A man who murdered a widow he was in a relationship with because she finished him for another man was sentenced to death but then reprieved.
On the night of Saturday 31st July 1920 at around 11pm a gathering was taking place in Byrom Terrace off Scotland Road. Some of those present were singing 'I loved her well, she broke her vows' which led to 43 year old labourer John Fitzgerald putting his arms around the neck of Mary Meakin and saying 'That is what you did to me.'
Mary ran round the table and to kiss a friend's baby but this didn't deter John from his raging tendencies and he grabbed her and cut the 34 year old widow's throat. Mary was taken to hospital but the 34 year old was pronounced dead on arrival, while two men managed to detain Fitzgerald and hand him over to the police.

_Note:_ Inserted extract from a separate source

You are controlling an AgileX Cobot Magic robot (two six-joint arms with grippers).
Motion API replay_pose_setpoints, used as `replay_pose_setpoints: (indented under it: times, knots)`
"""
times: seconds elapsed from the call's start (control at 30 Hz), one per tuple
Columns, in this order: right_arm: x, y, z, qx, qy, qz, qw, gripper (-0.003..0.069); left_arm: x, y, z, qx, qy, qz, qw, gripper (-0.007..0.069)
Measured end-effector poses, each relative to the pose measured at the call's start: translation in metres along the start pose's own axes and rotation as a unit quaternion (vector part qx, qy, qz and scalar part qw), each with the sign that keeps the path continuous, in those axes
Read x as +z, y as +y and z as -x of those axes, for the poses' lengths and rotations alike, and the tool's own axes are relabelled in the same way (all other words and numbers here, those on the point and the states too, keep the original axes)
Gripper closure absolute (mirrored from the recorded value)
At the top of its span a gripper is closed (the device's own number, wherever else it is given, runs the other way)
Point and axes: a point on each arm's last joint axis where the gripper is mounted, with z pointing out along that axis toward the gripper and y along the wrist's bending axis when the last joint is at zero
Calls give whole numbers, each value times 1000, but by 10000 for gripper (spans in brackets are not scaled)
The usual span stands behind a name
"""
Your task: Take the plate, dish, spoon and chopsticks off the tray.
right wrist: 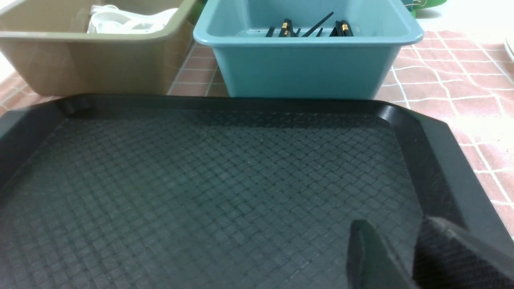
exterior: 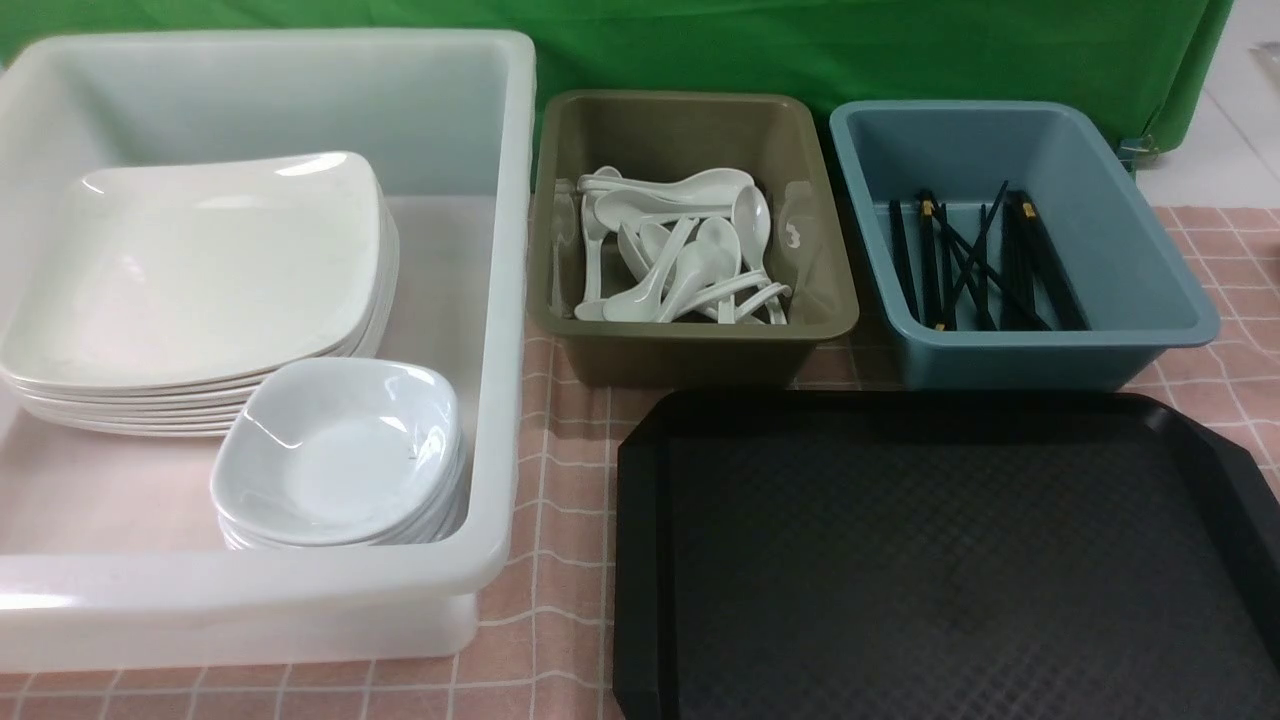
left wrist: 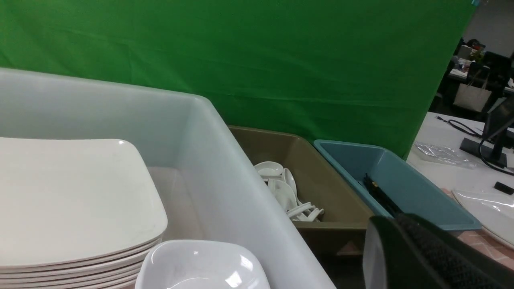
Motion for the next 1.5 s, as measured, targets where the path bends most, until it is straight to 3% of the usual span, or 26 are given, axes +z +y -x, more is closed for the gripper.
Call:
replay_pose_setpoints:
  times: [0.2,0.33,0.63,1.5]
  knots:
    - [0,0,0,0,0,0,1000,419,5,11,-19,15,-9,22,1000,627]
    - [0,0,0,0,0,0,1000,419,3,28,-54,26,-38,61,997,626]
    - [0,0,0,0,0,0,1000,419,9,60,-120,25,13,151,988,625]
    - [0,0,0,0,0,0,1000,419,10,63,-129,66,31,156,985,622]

Fitzgerald, who lived in Bevington House, a working men's hotel in Bevington Hill, appeared in court on the Monday and was remanded pending the inquest which took place on 6th August. This heard how Fitzgerald and Mary had been in a relationship until recently, but she had finished with him and started seeing a dock labourer. Earlier in that fateful evening, Mary had been in nearby pub and refused Fitzgerald's offer of a drink, replying 'No, go away I am finished with you.'
A verdict of wilful murder was returned and Fitzgerald he was committed for trial at the assizes. Before Justice Greer on 29th October he admitted the act but said he had been drunk at the time. a prison doctor said he suffered from a valvular disease of the heart which could cause delirium and morbid tendencies. He was found guilty of murder but with a recommendation for mercy. After being sentenced to death Fitzgerald waved to some people in the public gallery as he was led from the dock. Two weeks later the Home secretary acted upon the verdict and commuted the sentence to life imprisonment.